The naive algorithm for this would be to

  1. For each source, find the set of reachable nodes
  2. Take the intersection of these sets to find all valid nodes
  3. Perform a multi-source BFS from all sources. When moving from parent -> child keep track of whether the parent was a valid node or not. Any valid node which was reached via a parent which is also a valid node gets discarded.

This algorithm takes O((V E) * S) time because of step 1.

V = number of vertices
E = number of edges
S = number of sources

Is there a faster algorithm? Can this be done in O(V E)?

CodePudding user response:

Well, you can do this in O(V E) time if you can union sets of size S in constant time.

In the easy case, you would use bitmasks to represent sets, so if S <= 64, for example, then you're good with using a 64-bit word to represent each set, and bitwise-OR for union.

Even if you have a lot more than 64 sources, a compressed set representation with an algorithm like this one is probably going to be your best bet.

The algorithm isn't difficult:

  1. Topologically sort the graph, using Kahn's algorithm of DFS;
  2. Initialize a set for each vertex. Sources get singleton sets containing only themselves, and other vertexes get empty sets. Also initialize each vertex as "not marked" and "not crossed out";
  3. Process the vertexes in topological order. For each vertex, if it's "crossed out", then cross out all of its children. Otherwise replace its set with the union of its set and the sets of all of its parents (which have already been processed). If its set then contains all sources, then mark the vertex and cross out all of its children (which have not yet been processed).
  4. Return all the vertexes that are marked.

CodePudding user response:

Step 3 can be optimized.

SET T = valid nodes from step 2
LOOP V over valid nodes
   LOOP P over valid node's parents
      IF P is valid
          DELETE V from T

T is the set of "top nodes"

CodePudding user response:

  1. Find the set of reachable nodes for each source.
  2. The intersection of the sets of reachable nodes is the set of valid nodes.
  3. (all nodes) - (children of valid nodes) is the set of nodes that don't have a valid parent.
  4. The intersection of the set of valid nodes with the set of nodes that don't have a valid parent is the answer.

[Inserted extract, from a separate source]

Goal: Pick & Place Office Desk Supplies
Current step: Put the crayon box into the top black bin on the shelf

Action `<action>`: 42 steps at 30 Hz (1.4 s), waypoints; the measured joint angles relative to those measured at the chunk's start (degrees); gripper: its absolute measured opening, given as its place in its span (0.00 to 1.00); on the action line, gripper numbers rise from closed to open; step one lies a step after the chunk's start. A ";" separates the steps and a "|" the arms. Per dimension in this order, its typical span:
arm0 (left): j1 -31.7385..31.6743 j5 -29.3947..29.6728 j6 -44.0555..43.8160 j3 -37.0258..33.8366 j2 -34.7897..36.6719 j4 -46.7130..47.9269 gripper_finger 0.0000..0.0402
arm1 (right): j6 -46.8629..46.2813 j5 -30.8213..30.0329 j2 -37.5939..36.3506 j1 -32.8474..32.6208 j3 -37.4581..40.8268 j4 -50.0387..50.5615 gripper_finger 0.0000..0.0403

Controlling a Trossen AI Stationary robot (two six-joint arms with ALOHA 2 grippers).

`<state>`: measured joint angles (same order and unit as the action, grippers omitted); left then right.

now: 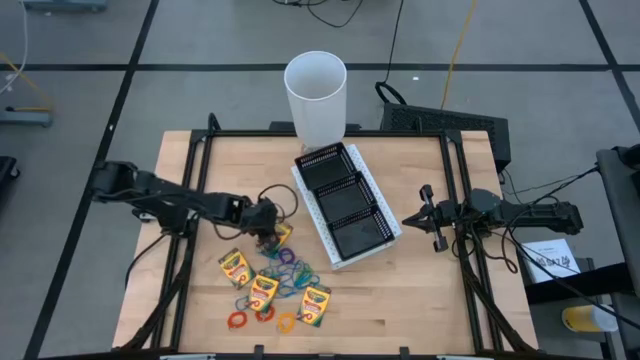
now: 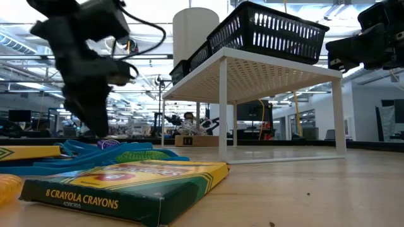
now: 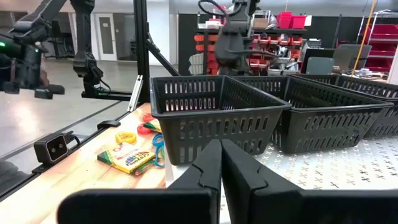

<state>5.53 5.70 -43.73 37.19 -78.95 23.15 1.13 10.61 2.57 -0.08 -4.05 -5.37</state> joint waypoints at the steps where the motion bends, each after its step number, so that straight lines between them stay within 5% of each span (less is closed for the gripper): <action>1: -0.70 0.02 -0.14 0.00 -0.47 -0.40 0.39 | 0.00 -0.02 0.00 0.00 0.00 0.00 0.00; 13: -4.98 -4.59 2.39 0.00 -1.50 -2.68 0.63 | 0.00 -0.02 0.02 0.00 0.00 -0.02 0.00; 23: -4.93 -4.09 1.30 0.23 -6.58 -4.19 0.63 | 0.00 -0.02 0.02 0.00 0.00 -0.02 0.00; 42: -5.14 3.14 0.61 -0.11 -3.94 2.42 0.63 | 0.00 -0.02 0.02 -0.02 0.00 -0.02 0.00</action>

CodePudding user response:

You can "distribute" the data structures by searching from each source in order to label each vertex with the set of sources that reach it. Nodes where the set's cardinality is equal the number of sources are valid. Make a set V of these. Then make one more search of the whole graph removing vertices reached via a valid parent from V. At the end, V contains the answer.

The run time will I think be be O(V * E) assuming constant time set insert and remove. This algorithm takes set intersection out of the picture at the possible cost of more memory.